Mamá había salido temprano, el sol todavía no reventaba y ella ya estaba lista para irse. Él se levantó también temprano, lo suficiente como para recibir de su madre el desayuno y una apresurada despedida; se quedó esperando que volviera mientras veía cómo pasaban los minutos en las hojas de los árboles y en las sombras de las piedras.
Después de una hora se había aburrido de esperar y decidió encender la televisión, cómo seguía siendo muy temprano sólo encontró programas para bebés; ya era niño grande, o cuando menos sabía fingir que lo era, así que unas arrugas aparecieron en su frente, y así, con arrugas y enojo, se puso a ver los programas que, según decía, le fastidiaban.
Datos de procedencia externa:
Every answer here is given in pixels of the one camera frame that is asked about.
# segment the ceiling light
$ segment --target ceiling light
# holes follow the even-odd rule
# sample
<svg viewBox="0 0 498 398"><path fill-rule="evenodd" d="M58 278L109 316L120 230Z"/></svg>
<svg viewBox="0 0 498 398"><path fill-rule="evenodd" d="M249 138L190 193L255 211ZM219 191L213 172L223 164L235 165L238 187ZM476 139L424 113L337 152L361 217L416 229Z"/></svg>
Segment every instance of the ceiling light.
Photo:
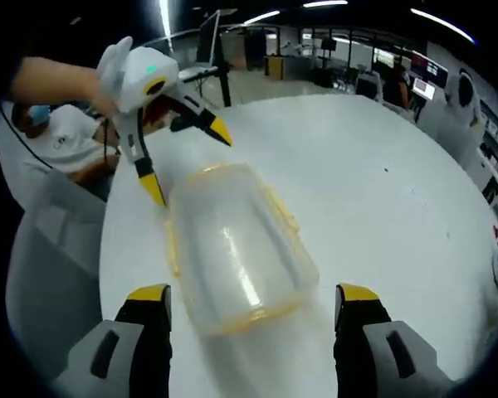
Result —
<svg viewBox="0 0 498 398"><path fill-rule="evenodd" d="M262 19L264 18L269 18L269 17L273 17L275 15L278 15L280 14L281 12L280 11L271 11L271 12L268 12L266 14L262 14L262 15L259 15L258 17L254 17L252 19L248 19L247 21L245 21L243 24L244 25L249 25L253 22L256 22L256 21L261 21Z"/></svg>
<svg viewBox="0 0 498 398"><path fill-rule="evenodd" d="M168 46L170 51L173 51L172 44L172 28L169 25L169 9L168 0L159 0L160 6L160 20L163 24L164 35L168 38Z"/></svg>
<svg viewBox="0 0 498 398"><path fill-rule="evenodd" d="M459 33L460 35L465 37L468 41L476 44L474 39L470 35L466 34L464 31L462 31L459 27L454 27L451 23L443 21L441 18L434 17L433 15L428 14L427 12L419 11L416 10L415 8L411 8L411 10L414 14L417 14L420 17L428 18L434 22L440 23L441 25L447 27L448 29L452 29L455 33Z"/></svg>
<svg viewBox="0 0 498 398"><path fill-rule="evenodd" d="M332 39L336 40L337 42L339 43L345 43L345 44L350 44L352 42L352 44L361 44L361 43L358 43L357 41L349 41L349 39L344 39L343 37L332 37Z"/></svg>
<svg viewBox="0 0 498 398"><path fill-rule="evenodd" d="M345 4L349 4L349 2L347 0L328 0L325 2L308 2L307 4L303 4L302 7L344 6Z"/></svg>
<svg viewBox="0 0 498 398"><path fill-rule="evenodd" d="M234 12L238 11L237 8L222 8L219 10L219 15L226 17L227 15L232 15Z"/></svg>

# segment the white robot
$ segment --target white robot
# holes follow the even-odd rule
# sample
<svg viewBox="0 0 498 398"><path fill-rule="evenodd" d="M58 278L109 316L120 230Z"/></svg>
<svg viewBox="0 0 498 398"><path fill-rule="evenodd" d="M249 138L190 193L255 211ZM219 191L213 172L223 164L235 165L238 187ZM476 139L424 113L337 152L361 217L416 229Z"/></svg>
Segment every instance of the white robot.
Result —
<svg viewBox="0 0 498 398"><path fill-rule="evenodd" d="M229 146L232 139L225 124L206 109L201 99L188 91L178 78L177 61L153 48L137 47L131 50L132 45L133 38L127 36L118 44L107 47L96 73L102 89L113 97L120 111L112 120L120 134L124 155L134 163L146 191L158 204L166 206L144 144L144 106L162 95L170 110L212 138Z"/></svg>

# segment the white table
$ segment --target white table
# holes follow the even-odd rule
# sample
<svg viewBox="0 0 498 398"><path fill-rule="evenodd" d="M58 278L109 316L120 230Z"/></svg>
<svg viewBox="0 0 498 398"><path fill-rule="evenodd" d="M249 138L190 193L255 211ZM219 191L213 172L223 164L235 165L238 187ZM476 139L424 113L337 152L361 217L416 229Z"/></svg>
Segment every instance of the white table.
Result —
<svg viewBox="0 0 498 398"><path fill-rule="evenodd" d="M164 220L120 162L107 204L100 296L112 319L138 287L173 287L172 396L335 396L334 288L378 293L437 349L449 377L469 371L481 289L492 283L496 219L465 172L426 134L353 95L270 99L217 112L225 147L196 129L146 138L163 185L219 162L249 163L296 217L321 278L306 308L247 335L198 337L167 266Z"/></svg>

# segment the clear plastic box
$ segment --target clear plastic box
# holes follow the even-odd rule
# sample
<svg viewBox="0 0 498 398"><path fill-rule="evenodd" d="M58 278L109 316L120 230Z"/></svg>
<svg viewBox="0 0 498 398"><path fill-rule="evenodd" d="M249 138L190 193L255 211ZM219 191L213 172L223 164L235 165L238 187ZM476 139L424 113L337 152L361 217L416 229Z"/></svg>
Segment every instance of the clear plastic box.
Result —
<svg viewBox="0 0 498 398"><path fill-rule="evenodd" d="M169 212L168 262L202 334L278 318L317 285L295 219L247 165L210 167L176 184Z"/></svg>

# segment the computer screen
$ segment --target computer screen
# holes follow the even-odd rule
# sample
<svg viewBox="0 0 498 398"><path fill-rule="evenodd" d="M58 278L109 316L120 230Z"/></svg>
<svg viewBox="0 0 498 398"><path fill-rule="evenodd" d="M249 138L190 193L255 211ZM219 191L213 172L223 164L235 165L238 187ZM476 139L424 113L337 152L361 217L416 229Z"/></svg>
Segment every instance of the computer screen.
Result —
<svg viewBox="0 0 498 398"><path fill-rule="evenodd" d="M321 41L321 50L335 51L337 42L330 37L327 37Z"/></svg>
<svg viewBox="0 0 498 398"><path fill-rule="evenodd" d="M428 100L433 100L435 94L435 87L420 79L415 79L412 90Z"/></svg>
<svg viewBox="0 0 498 398"><path fill-rule="evenodd" d="M421 54L413 53L411 70L442 89L447 85L448 70Z"/></svg>
<svg viewBox="0 0 498 398"><path fill-rule="evenodd" d="M214 62L214 46L217 38L219 11L216 11L199 28L199 44L196 63L212 66Z"/></svg>

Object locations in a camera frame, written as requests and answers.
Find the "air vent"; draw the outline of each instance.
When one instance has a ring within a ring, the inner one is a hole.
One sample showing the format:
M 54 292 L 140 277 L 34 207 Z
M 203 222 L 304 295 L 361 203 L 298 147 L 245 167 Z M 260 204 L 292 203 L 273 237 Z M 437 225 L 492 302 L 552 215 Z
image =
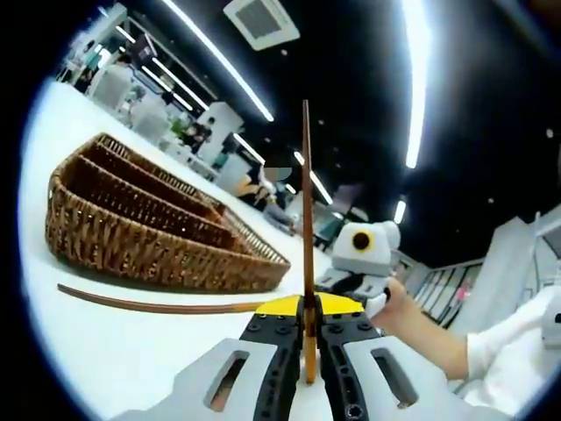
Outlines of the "air vent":
M 233 0 L 224 14 L 256 51 L 300 38 L 278 0 Z

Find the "black ceiling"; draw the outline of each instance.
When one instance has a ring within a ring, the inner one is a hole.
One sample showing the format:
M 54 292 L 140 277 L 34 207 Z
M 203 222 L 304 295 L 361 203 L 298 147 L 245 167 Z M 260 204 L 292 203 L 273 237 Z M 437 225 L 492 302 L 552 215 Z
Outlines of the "black ceiling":
M 312 162 L 326 189 L 363 182 L 359 207 L 371 220 L 392 218 L 404 196 L 401 250 L 411 257 L 433 267 L 482 257 L 497 224 L 559 203 L 558 68 L 493 2 L 424 2 L 431 54 L 414 170 L 405 167 L 411 65 L 401 2 L 281 0 L 301 37 L 261 52 L 223 14 L 228 0 L 175 2 L 245 78 L 272 123 L 159 0 L 125 3 L 242 116 L 245 139 L 264 158 L 300 149 L 308 98 Z M 187 72 L 172 70 L 210 102 Z M 289 182 L 297 187 L 299 174 Z

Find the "white robot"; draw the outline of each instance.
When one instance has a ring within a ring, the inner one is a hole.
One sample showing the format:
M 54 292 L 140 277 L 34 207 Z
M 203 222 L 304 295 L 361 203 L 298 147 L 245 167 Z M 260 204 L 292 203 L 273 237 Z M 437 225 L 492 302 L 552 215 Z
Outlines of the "white robot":
M 372 317 L 389 298 L 386 286 L 400 242 L 393 221 L 345 225 L 333 245 L 331 268 L 316 279 L 316 290 L 358 298 Z

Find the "window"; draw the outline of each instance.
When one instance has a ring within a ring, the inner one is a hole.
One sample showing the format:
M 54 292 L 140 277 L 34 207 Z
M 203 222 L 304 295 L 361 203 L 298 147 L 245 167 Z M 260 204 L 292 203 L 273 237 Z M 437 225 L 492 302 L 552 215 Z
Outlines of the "window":
M 438 284 L 442 281 L 444 275 L 444 271 L 443 270 L 438 270 L 435 272 L 434 277 L 432 278 L 432 282 L 430 283 L 430 290 L 428 292 L 428 294 L 425 295 L 425 297 L 423 298 L 423 300 L 421 301 L 421 306 L 423 307 L 423 310 L 427 310 L 427 302 L 434 296 L 435 294 L 435 290 L 437 289 Z
M 457 314 L 461 310 L 462 305 L 464 304 L 465 300 L 459 300 L 459 289 L 462 286 L 466 286 L 469 291 L 469 289 L 471 289 L 475 284 L 480 270 L 481 265 L 471 266 L 467 269 L 465 277 L 454 291 L 454 295 L 452 296 L 449 305 L 444 308 L 444 312 L 439 317 L 440 325 L 442 327 L 447 328 L 454 321 L 454 318 L 457 316 Z
M 432 308 L 434 307 L 434 305 L 437 303 L 438 298 L 440 298 L 440 296 L 442 295 L 442 293 L 444 292 L 444 288 L 446 288 L 446 285 L 448 284 L 448 281 L 450 280 L 453 272 L 455 271 L 455 269 L 446 269 L 444 270 L 444 272 L 442 273 L 442 276 L 440 278 L 440 281 L 438 282 L 438 284 L 435 286 L 435 290 L 433 291 L 432 295 L 429 297 L 429 299 L 427 300 L 427 303 L 424 305 L 424 309 L 428 312 L 432 314 Z
M 427 274 L 427 277 L 425 278 L 423 285 L 421 287 L 421 289 L 419 289 L 419 292 L 417 293 L 417 295 L 415 296 L 415 301 L 417 301 L 418 303 L 421 303 L 422 300 L 426 297 L 426 295 L 429 293 L 430 291 L 430 283 L 432 282 L 432 278 L 434 277 L 435 272 L 429 272 Z
M 435 301 L 433 308 L 430 310 L 430 314 L 432 314 L 433 317 L 440 317 L 451 299 L 456 295 L 459 284 L 463 281 L 466 273 L 467 268 L 457 268 L 454 270 L 448 283 L 443 287 L 440 297 Z

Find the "desk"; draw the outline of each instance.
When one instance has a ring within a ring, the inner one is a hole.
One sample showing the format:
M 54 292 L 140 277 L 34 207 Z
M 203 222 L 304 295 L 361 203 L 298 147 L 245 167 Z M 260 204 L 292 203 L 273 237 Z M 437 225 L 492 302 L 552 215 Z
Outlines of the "desk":
M 46 357 L 68 390 L 102 420 L 129 409 L 147 409 L 172 390 L 175 375 L 221 339 L 237 338 L 252 314 L 181 316 L 119 310 L 61 294 L 57 282 L 94 294 L 166 304 L 262 301 L 302 293 L 302 239 L 279 232 L 263 216 L 118 123 L 71 86 L 49 82 L 28 127 L 18 198 L 23 291 Z M 170 173 L 231 207 L 292 263 L 271 293 L 239 296 L 180 295 L 125 289 L 80 277 L 48 251 L 45 237 L 47 181 L 78 146 L 107 132 Z M 315 250 L 315 270 L 330 259 Z M 318 378 L 298 385 L 292 421 L 331 420 Z
M 162 142 L 167 142 L 167 145 L 163 148 L 165 152 L 174 157 L 176 161 L 191 167 L 204 179 L 213 182 L 218 177 L 218 172 L 213 167 L 192 153 L 191 148 L 183 145 L 176 137 L 163 139 Z

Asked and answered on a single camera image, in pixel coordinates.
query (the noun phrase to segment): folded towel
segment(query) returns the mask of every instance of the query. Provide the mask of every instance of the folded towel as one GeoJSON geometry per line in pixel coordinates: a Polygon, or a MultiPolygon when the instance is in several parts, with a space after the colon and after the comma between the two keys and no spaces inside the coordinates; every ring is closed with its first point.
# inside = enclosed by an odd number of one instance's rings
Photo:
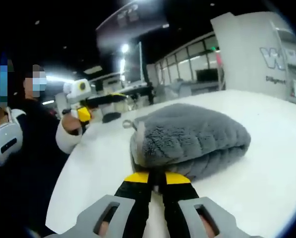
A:
{"type": "Polygon", "coordinates": [[[241,158],[250,135],[225,114],[173,104],[137,118],[130,151],[136,170],[160,167],[190,179],[203,178],[241,158]]]}

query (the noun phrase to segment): ceiling
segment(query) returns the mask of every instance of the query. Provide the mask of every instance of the ceiling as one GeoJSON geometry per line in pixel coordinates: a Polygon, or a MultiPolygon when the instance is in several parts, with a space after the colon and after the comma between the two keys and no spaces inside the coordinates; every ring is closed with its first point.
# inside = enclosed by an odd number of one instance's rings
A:
{"type": "MultiPolygon", "coordinates": [[[[72,7],[45,6],[30,13],[17,12],[8,30],[6,52],[15,71],[34,63],[47,74],[66,78],[92,79],[115,71],[115,53],[100,57],[95,29],[111,14],[128,3],[105,0],[72,7]],[[92,75],[85,70],[100,65],[102,70],[92,75]]],[[[259,1],[160,0],[169,28],[161,28],[139,36],[146,63],[153,63],[188,41],[212,31],[210,19],[231,11],[233,14],[265,10],[259,1]]],[[[17,79],[12,92],[21,88],[17,79]]]]}

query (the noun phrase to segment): round table
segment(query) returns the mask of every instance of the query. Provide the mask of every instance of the round table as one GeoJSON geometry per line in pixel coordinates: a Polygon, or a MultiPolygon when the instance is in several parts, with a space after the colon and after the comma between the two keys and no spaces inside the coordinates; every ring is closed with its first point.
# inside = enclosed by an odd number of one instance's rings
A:
{"type": "MultiPolygon", "coordinates": [[[[168,101],[122,114],[107,124],[91,124],[74,148],[56,183],[46,225],[63,233],[78,214],[105,194],[114,195],[132,174],[129,141],[134,119],[174,103],[189,103],[227,114],[251,135],[246,155],[209,178],[193,182],[236,217],[249,235],[273,238],[296,215],[296,105],[262,94],[227,90],[168,101]]],[[[162,198],[152,195],[144,237],[168,237],[162,198]]]]}

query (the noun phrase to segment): gray gripper finger
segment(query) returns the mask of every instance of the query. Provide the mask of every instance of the gray gripper finger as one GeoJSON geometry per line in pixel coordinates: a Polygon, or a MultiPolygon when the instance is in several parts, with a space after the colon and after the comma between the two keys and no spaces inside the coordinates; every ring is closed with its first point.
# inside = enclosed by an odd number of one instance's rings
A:
{"type": "Polygon", "coordinates": [[[249,236],[240,230],[236,225],[235,217],[208,197],[181,200],[178,204],[185,217],[191,238],[208,237],[197,209],[204,209],[211,218],[210,225],[214,224],[213,229],[218,233],[215,238],[262,238],[249,236]]]}
{"type": "Polygon", "coordinates": [[[105,238],[122,238],[134,203],[133,199],[105,195],[78,215],[74,227],[61,235],[53,234],[45,238],[100,238],[94,233],[94,229],[101,225],[101,221],[112,207],[118,208],[109,223],[105,238]]]}

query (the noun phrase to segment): white table
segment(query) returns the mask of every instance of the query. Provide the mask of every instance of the white table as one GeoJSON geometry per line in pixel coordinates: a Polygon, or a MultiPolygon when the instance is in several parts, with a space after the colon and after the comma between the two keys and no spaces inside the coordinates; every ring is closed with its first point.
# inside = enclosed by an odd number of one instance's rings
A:
{"type": "MultiPolygon", "coordinates": [[[[250,235],[275,237],[296,213],[296,105],[262,94],[221,91],[173,100],[125,113],[107,124],[92,124],[70,155],[49,204],[46,225],[63,233],[77,215],[105,194],[114,194],[132,173],[129,139],[122,121],[165,105],[189,103],[225,113],[251,134],[245,157],[207,179],[194,182],[236,217],[250,235]]],[[[144,237],[166,237],[161,198],[153,195],[144,237]]]]}

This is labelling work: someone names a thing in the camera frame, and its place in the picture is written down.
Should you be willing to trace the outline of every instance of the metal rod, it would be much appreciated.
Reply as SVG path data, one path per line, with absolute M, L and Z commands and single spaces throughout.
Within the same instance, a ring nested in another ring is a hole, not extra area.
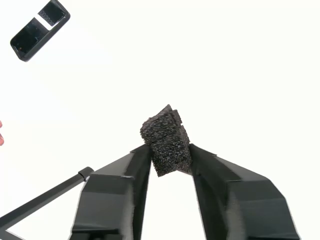
M 11 228 L 16 223 L 33 214 L 35 211 L 52 202 L 56 198 L 60 197 L 62 194 L 86 181 L 86 178 L 92 172 L 93 170 L 90 167 L 86 167 L 79 171 L 77 175 L 69 178 L 58 186 L 55 186 L 54 188 L 18 207 L 17 209 L 7 213 L 0 218 L 0 232 L 4 232 L 5 230 Z

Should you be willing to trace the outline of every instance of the black plastic part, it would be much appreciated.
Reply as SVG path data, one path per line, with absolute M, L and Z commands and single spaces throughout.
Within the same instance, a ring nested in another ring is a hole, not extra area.
M 140 240 L 151 167 L 143 145 L 95 171 L 85 184 L 70 240 Z
M 207 240 L 299 240 L 286 199 L 266 177 L 190 144 Z
M 38 14 L 53 27 L 51 30 L 33 18 L 10 41 L 14 52 L 24 62 L 29 61 L 70 19 L 70 13 L 57 0 L 51 0 Z
M 24 218 L 28 217 L 29 215 L 33 214 L 35 211 L 39 210 L 43 206 L 47 205 L 48 203 L 52 202 L 54 199 L 58 198 L 62 194 L 66 193 L 70 189 L 74 188 L 75 186 L 79 185 L 84 181 L 84 177 L 80 174 L 82 172 L 88 173 L 89 167 L 84 168 L 83 170 L 79 171 L 79 173 L 68 180 L 64 181 L 63 183 L 55 186 L 54 188 L 50 189 L 49 191 L 41 194 L 40 196 L 36 197 L 35 199 L 27 202 L 26 204 L 18 207 L 17 209 L 7 213 L 3 217 L 0 218 L 0 232 L 3 232 L 9 228 L 11 228 L 16 223 L 20 222 Z
M 23 240 L 22 238 L 8 231 L 0 231 L 0 239 L 1 240 Z

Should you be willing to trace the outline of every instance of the sponge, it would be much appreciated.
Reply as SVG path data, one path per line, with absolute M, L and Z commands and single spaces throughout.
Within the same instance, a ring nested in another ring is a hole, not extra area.
M 189 137 L 177 110 L 168 104 L 143 123 L 140 134 L 150 145 L 158 177 L 176 170 L 187 172 L 192 162 Z

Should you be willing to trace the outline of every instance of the black bar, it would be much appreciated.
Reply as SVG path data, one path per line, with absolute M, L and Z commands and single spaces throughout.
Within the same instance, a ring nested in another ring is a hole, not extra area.
M 77 175 L 69 178 L 58 186 L 55 186 L 35 199 L 4 215 L 0 218 L 0 232 L 11 228 L 16 223 L 33 214 L 35 211 L 52 202 L 56 198 L 60 197 L 62 194 L 86 181 L 86 178 L 92 172 L 93 170 L 90 167 L 86 167 L 79 171 Z
M 23 240 L 23 239 L 8 231 L 0 231 L 0 240 Z

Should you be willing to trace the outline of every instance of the black sponge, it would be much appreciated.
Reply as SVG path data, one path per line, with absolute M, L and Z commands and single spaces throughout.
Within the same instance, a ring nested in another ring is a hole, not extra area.
M 189 170 L 190 140 L 177 110 L 167 105 L 142 125 L 140 133 L 152 149 L 152 161 L 159 177 L 176 170 Z
Los soles morían y dejaban otros a su paso por el viento, mientras él disfrazaba su espera con risas y luces. No pasó mucho cuando escuchó sonidos sobre su cabeza. Rasguños en las paredes y en el techo que se parecían a los que en las noches frías hacen mil muertos implorando algo de calor, una cobija, una piel de mujer, un trago de aguardiente, unos cuantos recuerdos. Procuraba no pensar en ellos, intentaba darles otras garras a esos chirridos, las de los pájaros de invierno que llegaban a su casa a hacer nidos de una sola estación pero ya antes había notado que los pájaros no estaban, ni sobre el techo ni sobre la hierba, pensó entonces en los gatos pero estos se esfumaron cuando escuchó los balbuceos.
Un escalofrío lo estremeció, ya antes había percibido esos ruidos. Había sido un año atrás, cuando aún dormía junto con sus padres en una noche tan fría que los muertos ni siquiera se molestaban en moverse. Había visto la sombra de una muñeca de tela moverse sobre el tejado y por una ventana entreabierta la había oído mientras conspiraba junto con la luna.
Tenía miedo, eso había sido un año atrás y la muñeca se había perdido en otra casa, se había encargado de que así fuera, pero los rasguños decían ora cosa y los mil balbuceos lo llamaban escaleras arriba, eran palabras como imanes, como hierro candente que fascina a los pequeños que pronto aprenden a no mirarlo.
Huyendo de lo que sabía, subió las escaleras y abrió de manera tímida la pesada puerta del cuarto de sus padres. Deseaba, con más fuerzas de las que tenía, estar equivocado, pero también hacía un nudo con sus tripas. El ruido era tan familiar que no había espacio para dudas.
Asomó su cabeza y lo vio, sentado sobre la cama, inerte y con la mirada fija en ninguna parte, como si estuviera muerto; allí estaba aquel hombrecillo blanco, con los ojos secos como trapos y los dientes largos como azadones, esperando, esperándolo.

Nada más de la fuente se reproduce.